What you are asked to do:
Give the data again, word for word.
[[ Information supplied, beginning ]]
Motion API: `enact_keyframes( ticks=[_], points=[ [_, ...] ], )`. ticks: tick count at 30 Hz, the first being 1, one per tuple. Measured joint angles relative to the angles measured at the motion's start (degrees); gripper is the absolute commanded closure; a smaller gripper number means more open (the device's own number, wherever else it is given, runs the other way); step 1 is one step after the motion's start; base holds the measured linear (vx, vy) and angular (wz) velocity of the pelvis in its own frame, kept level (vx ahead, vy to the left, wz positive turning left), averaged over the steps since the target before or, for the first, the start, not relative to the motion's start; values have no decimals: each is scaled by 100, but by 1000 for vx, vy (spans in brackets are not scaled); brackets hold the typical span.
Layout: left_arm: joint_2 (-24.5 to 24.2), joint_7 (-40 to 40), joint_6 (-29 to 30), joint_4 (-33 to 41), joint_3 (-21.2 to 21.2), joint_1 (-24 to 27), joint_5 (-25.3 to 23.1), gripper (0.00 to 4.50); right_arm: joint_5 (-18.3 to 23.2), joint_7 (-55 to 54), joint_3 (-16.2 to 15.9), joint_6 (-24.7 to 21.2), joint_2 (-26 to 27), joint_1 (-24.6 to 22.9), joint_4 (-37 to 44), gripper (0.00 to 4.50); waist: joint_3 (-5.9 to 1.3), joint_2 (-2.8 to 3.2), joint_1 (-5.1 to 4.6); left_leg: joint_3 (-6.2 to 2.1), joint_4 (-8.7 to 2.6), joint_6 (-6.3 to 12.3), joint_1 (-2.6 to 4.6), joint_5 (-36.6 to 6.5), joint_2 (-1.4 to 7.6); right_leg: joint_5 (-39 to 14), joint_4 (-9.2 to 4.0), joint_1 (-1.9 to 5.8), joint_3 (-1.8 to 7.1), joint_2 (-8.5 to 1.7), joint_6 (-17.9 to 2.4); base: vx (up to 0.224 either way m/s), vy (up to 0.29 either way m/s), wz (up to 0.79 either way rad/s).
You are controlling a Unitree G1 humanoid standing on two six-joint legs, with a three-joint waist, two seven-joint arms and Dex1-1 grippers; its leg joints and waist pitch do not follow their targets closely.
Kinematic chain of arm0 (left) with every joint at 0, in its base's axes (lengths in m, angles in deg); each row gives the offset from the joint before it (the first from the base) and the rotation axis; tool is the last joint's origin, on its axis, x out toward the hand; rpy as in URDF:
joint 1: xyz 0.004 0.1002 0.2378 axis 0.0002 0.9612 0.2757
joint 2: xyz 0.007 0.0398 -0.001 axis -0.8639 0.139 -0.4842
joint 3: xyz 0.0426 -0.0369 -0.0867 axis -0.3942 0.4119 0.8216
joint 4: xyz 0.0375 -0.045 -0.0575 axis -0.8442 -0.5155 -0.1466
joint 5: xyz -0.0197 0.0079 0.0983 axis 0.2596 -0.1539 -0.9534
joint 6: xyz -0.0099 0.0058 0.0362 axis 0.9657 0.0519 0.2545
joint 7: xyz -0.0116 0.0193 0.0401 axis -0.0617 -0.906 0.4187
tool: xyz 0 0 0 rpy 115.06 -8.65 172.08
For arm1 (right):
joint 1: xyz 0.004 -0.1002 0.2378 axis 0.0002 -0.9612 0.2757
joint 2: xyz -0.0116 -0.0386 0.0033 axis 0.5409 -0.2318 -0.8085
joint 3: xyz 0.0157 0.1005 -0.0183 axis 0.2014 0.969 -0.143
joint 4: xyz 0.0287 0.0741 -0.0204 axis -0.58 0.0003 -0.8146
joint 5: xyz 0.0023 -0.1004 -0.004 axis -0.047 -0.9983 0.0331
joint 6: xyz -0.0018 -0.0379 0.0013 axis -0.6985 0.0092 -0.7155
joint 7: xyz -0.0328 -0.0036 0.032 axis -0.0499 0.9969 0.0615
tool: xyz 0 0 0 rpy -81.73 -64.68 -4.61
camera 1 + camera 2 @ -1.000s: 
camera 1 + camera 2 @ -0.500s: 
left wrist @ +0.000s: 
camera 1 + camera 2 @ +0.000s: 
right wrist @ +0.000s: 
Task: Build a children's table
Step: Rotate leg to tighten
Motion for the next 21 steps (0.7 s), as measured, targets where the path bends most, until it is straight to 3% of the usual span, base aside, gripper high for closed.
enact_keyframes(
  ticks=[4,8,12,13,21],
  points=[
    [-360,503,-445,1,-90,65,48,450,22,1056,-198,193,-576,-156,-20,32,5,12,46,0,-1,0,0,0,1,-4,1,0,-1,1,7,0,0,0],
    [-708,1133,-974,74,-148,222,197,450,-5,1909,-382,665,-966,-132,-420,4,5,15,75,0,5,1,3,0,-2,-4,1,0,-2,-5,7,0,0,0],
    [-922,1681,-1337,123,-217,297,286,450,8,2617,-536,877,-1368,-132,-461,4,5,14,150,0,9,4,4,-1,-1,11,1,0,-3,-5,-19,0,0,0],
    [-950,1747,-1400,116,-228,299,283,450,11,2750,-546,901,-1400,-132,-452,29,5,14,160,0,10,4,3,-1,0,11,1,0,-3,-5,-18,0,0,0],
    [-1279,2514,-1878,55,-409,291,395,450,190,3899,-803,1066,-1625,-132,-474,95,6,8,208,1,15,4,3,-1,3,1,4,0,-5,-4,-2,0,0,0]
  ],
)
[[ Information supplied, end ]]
Written answer:
Motion API: `enact_keyframes( ticks=[_], points=[ [_, ...] ], )`. ticks: tick count at 30 Hz, the first being 1, one per tuple. Measured joint angles relative to the angles measured at the motion's start (degrees); gripper is the absolute commanded closure; a smaller gripper number means more open (the device's own number, wherever else it is given, runs the other way); step 1 is one step after the motion's start; base holds the measured linear (vx, vy) and angular (wz) velocity of the pelvis in its own frame, kept level (vx ahead, vy to the left, wz positive turning left), averaged over the steps since the target before or, for the first, the start, not relative to the motion's start; values have no decimals: each is scaled by 100, but by 1000 for vx, vy (spans in brackets are not scaled); brackets hold the typical span.
Layout: left_arm: joint_2 (-24.5 to 24.2), joint_7 (-40 to 40), joint_6 (-29 to 30), joint_4 (-33 to 41), joint_3 (-21.2 to 21.2), joint_1 (-24 to 27), joint_5 (-25.3 to 23.1), gripper (0.00 to 4.50); right_arm: joint_5 (-18.3 to 23.2), joint_7 (-55 to 54), joint_3 (-16.2 to 15.9), joint_6 (-24.7 to 21.2), joint_2 (-26 to 27), joint_1 (-24.6 to 22.9), joint_4 (-37 to 44), gripper (0.00 to 4.50); waist: joint_3 (-5.9 to 1.3), joint_2 (-2.8 to 3.2), joint_1 (-5.1 to 4.6); left_leg: joint_3 (-6.2 to 2.1), joint_4 (-8.7 to 2.6), joint_6 (-6.3 to 12.3), joint_1 (-2.6 to 4.6), joint_5 (-36.6 to 6.5), joint_2 (-1.4 to 7.6); right_leg: joint_5 (-39 to 14), joint_4 (-9.2 to 4.0), joint_1 (-1.9 to 5.8), joint_3 (-1.8 to 7.1), joint_2 (-8.5 to 1.7), joint_6 (-17.9 to 2.4); base: vx (up to 0.224 either way m/s), vy (up to 0.29 either way m/s), wz (up to 0.79 either way rad/s).
You are controlling a Unitree G1 humanoid standing on two six-joint legs, with a three-joint waist, two seven-joint arms and Dex1-1 grippers; its leg joints and waist pitch do not follow their targets closely.
Kinematic chain of arm0 (left) with every joint at 0, in its base's axes (lengths in m, angles in deg); each row gives the offset from the joint before it (the first from the base) and the rotation axis; tool is the last joint's origin, on its axis, x out toward the hand; rpy as in URDF:
joint 1: xyz 0.004 0.1002 0.2378 axis 0.0002 0.9612 0.2757
joint 2: xyz 0.007 0.0398 -0.001 axis -0.8639 0.139 -0.4842
joint 3: xyz 0.0426 -0.0369 -0.0867 axis -0.3942 0.4119 0.8216
joint 4: xyz 0.0375 -0.045 -0.0575 axis -0.8442 -0.5155 -0.1466
joint 5: xyz -0.0197 0.0079 0.0983 axis 0.2596 -0.1539 -0.9534
joint 6: xyz -0.0099 0.0058 0.0362 axis 0.9657 0.0519 0.2545
joint 7: xyz -0.0116 0.0193 0.0401 axis -0.0617 -0.906 0.4187
tool: xyz 0 0 0 rpy 115.06 -8.65 172.08
For arm1 (right):
joint 1: xyz 0.004 -0.1002 0.2378 axis 0.0002 -0.9612 0.2757
joint 2: xyz -0.0116 -0.0386 0.0033 axis 0.5409 -0.2318 -0.8085
joint 3: xyz 0.0157 0.1005 -0.0183 axis 0.2014 0.969 -0.143
joint 4: xyz 0.0287 0.0741 -0.0204 axis -0.58 0.0003 -0.8146
joint 5: xyz 0.0023 -0.1004 -0.004 axis -0.047 -0.9983 0.0331
joint 6: xyz -0.0018 -0.0379 0.0013 axis -0.6985 0.0092 -0.7155
joint 7: xyz -0.0328 -0.0036 0.032 axis -0.0499 0.9969 0.0615
tool: xyz 0 0 0 rpy -81.73 -64.68 -4.61
camera 1 + camera 2 @ -1.000s: 
camera 1 + camera 2 @ -0.500s: 
left wrist @ +0.000s: 
camera 1 + camera 2 @ +0.000s: 
right wrist @ +0.000s: 
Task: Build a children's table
Step: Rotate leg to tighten
Motion for the next 21 steps (0.7 s), as measured, targets where the path bends most, until it is straight to 3% of the usual span, base aside, gripper high for closed.
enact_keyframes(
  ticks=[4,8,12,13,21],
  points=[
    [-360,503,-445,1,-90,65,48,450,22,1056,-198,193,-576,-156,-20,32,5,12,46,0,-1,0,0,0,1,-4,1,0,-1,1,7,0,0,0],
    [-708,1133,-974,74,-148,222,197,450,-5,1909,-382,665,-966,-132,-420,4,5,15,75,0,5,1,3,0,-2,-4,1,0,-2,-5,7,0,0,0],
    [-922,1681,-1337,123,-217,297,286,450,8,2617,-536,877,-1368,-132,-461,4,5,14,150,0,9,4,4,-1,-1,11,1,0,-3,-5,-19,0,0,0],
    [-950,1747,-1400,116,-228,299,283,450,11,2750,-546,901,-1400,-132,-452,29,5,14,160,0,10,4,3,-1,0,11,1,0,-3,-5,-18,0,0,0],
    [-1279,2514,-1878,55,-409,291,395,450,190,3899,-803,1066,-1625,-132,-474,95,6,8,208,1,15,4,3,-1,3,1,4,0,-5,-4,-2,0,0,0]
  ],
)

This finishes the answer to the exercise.